(Items from a data source)
------------------------------------------------
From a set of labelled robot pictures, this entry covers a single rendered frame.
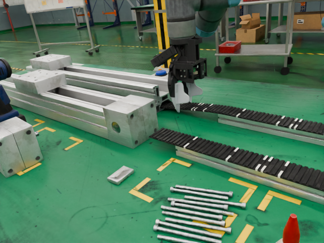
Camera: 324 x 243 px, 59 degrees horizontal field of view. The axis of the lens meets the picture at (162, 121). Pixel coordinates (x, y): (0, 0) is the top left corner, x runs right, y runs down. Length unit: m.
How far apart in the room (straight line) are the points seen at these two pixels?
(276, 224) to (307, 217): 0.05
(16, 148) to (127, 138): 0.25
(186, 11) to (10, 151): 0.53
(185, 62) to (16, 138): 0.45
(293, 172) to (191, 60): 0.39
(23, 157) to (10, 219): 0.18
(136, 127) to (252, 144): 0.28
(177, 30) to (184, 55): 0.07
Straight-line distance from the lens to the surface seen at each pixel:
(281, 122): 0.73
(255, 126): 0.74
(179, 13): 0.75
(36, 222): 0.58
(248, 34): 5.85
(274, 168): 0.56
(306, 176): 0.54
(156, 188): 0.56
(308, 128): 0.71
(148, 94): 0.87
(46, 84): 1.00
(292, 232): 0.35
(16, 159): 0.73
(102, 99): 0.84
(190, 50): 0.77
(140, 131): 0.71
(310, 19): 5.58
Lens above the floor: 1.13
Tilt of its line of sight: 25 degrees down
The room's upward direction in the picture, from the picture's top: 7 degrees counter-clockwise
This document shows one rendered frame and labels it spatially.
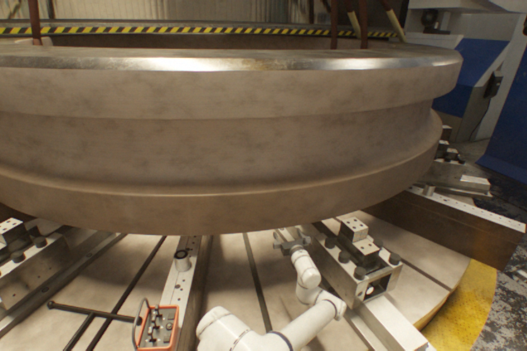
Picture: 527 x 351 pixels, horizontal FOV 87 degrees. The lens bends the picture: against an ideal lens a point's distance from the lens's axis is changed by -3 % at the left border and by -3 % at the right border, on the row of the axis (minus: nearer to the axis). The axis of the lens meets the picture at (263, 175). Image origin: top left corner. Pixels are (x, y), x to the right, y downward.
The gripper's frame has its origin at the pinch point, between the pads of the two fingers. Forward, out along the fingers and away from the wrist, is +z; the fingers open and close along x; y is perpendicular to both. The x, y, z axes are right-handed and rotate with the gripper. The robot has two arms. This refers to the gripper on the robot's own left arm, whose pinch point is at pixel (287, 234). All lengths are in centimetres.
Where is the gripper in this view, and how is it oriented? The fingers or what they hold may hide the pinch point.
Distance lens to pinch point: 156.7
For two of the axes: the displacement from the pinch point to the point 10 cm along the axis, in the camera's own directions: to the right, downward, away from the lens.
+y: 0.2, -8.9, -4.6
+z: -2.7, -4.5, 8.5
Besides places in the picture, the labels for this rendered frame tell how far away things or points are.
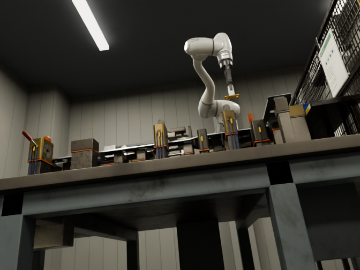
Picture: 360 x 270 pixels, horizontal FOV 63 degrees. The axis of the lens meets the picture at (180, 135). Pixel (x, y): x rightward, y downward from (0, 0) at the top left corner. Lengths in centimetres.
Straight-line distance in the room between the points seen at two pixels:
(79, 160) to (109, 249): 299
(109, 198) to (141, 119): 391
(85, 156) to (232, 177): 87
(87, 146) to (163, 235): 288
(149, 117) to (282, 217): 405
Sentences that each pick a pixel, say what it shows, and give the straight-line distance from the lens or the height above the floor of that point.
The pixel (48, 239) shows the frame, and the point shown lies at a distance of 133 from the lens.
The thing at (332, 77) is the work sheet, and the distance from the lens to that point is 183.
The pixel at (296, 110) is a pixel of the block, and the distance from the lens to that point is 156.
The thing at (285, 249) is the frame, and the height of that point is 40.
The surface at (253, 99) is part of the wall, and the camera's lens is 487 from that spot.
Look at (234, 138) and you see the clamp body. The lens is 138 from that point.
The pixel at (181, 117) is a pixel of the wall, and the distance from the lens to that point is 473.
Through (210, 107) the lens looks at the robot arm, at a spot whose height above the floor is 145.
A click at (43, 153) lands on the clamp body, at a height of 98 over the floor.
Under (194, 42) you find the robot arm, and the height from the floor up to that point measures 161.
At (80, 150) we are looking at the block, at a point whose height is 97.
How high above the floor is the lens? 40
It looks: 23 degrees up
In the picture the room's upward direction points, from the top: 6 degrees counter-clockwise
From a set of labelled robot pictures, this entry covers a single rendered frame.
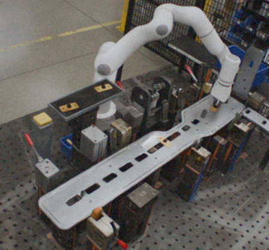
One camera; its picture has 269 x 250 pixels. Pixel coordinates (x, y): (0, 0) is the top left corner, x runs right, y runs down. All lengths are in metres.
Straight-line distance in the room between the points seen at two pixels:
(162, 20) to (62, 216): 1.00
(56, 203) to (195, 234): 0.75
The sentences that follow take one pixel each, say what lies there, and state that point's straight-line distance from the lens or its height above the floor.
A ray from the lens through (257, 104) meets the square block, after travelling 2.34.
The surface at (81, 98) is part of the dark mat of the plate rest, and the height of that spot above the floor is 1.16.
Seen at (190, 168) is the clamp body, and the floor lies 0.92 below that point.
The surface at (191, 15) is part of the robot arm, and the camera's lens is 1.86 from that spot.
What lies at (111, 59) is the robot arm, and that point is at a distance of 1.97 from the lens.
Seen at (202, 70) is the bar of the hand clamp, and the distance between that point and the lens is 2.16.
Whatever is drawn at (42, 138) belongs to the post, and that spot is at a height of 1.08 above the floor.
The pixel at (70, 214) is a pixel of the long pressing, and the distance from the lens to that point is 1.51.
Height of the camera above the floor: 2.23
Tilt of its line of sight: 39 degrees down
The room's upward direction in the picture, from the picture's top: 12 degrees clockwise
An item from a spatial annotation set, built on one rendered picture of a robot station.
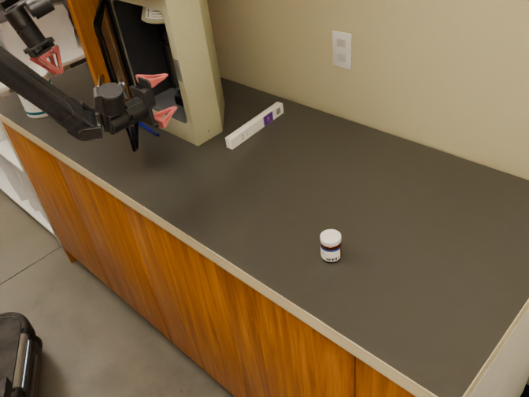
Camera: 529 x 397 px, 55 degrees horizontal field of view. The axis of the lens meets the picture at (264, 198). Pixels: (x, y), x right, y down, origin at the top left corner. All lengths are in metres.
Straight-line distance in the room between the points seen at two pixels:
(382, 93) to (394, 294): 0.72
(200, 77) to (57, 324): 1.46
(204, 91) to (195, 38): 0.17
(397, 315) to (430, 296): 0.09
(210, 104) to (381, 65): 0.54
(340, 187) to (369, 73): 0.40
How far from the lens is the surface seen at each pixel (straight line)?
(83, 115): 1.32
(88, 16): 1.79
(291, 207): 1.35
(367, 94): 1.67
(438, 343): 1.07
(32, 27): 1.63
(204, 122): 1.65
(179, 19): 1.51
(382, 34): 1.56
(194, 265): 1.48
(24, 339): 2.28
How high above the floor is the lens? 1.79
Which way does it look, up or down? 38 degrees down
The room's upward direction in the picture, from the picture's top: 8 degrees counter-clockwise
------------------------------------------------
● **Try it**:
Which of the lines above hold the string "fingers"? Pick each of them out.

● **Result of the task**:
The gripper's frame has its origin at the pinch point, between the pads of the two fingers. Forward, out along the fingers and away from the wrist, is +z; the fingers open and close along x; y is perpendicular to both. The x, y, z axes are right-handed and rotate with the gripper. The robot has two arms. This refers to the gripper on the robot's own left arm, whose pinch point is at pixel (287, 234). All lengths are in centimetres.
Where is the gripper in this view, and how is it oriented? The fingers or what they hold may hide the pinch point.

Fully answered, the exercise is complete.